----- Collected data
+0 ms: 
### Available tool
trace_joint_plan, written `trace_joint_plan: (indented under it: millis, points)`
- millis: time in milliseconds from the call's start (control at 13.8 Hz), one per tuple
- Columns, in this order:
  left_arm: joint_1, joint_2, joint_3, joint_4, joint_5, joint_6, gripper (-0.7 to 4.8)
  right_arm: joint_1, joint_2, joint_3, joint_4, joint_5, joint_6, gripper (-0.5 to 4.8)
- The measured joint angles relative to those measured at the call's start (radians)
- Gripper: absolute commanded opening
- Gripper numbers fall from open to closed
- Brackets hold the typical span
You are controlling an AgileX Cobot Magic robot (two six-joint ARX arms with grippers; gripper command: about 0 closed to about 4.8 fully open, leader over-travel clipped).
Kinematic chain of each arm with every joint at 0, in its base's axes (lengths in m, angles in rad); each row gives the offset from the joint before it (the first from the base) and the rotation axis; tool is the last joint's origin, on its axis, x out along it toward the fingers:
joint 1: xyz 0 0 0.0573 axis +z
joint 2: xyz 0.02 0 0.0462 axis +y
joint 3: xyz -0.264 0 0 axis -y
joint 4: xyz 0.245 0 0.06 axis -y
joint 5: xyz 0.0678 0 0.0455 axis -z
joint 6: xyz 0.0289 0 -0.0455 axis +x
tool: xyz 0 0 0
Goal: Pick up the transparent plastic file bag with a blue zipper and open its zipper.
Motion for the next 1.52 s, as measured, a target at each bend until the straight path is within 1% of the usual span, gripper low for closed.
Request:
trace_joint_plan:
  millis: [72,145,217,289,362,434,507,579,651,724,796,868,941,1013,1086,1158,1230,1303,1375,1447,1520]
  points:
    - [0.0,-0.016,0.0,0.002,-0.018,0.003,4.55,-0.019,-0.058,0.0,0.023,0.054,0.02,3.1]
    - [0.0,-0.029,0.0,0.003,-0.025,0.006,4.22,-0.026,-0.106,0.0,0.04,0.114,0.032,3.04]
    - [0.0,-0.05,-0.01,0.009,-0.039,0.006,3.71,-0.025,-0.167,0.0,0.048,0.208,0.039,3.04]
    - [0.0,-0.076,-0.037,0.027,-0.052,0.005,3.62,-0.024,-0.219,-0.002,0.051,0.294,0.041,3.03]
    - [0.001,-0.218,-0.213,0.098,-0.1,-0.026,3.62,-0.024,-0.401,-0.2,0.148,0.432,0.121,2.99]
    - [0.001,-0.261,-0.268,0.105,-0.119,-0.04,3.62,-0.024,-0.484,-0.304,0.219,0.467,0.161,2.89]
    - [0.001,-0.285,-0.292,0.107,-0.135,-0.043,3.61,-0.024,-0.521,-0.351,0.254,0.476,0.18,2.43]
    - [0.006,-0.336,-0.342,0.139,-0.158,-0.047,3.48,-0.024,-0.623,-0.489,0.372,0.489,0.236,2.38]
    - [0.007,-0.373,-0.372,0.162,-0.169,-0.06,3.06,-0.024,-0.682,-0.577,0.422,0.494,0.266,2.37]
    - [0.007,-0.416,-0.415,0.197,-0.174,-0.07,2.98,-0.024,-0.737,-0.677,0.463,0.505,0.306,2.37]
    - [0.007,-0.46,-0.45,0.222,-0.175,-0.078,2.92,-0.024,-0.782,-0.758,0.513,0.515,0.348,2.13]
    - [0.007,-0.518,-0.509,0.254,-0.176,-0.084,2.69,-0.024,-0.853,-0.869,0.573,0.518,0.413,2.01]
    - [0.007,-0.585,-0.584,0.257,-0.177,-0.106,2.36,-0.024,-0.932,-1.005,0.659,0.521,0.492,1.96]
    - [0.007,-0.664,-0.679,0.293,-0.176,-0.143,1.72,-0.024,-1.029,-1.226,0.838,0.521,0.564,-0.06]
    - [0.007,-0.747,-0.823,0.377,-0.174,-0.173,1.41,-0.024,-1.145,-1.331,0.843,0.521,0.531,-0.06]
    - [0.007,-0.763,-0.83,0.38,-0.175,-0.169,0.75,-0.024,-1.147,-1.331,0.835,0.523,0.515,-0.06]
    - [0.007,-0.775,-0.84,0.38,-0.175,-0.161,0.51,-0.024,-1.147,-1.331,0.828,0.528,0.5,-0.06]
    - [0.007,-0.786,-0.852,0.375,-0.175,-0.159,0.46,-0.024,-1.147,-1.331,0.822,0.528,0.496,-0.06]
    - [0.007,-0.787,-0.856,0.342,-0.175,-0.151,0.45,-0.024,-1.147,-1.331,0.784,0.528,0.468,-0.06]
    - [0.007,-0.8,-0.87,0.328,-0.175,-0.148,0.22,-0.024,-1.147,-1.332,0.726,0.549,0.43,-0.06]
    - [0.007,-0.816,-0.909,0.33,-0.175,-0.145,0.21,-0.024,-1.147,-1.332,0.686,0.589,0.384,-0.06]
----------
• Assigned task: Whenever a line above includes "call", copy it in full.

• Answer to this exercise:
- millis: time in milliseconds from the call's start (control at 13.8 Hz), one per tuple
- The measured joint angles relative to those measured at the call's start (radians)

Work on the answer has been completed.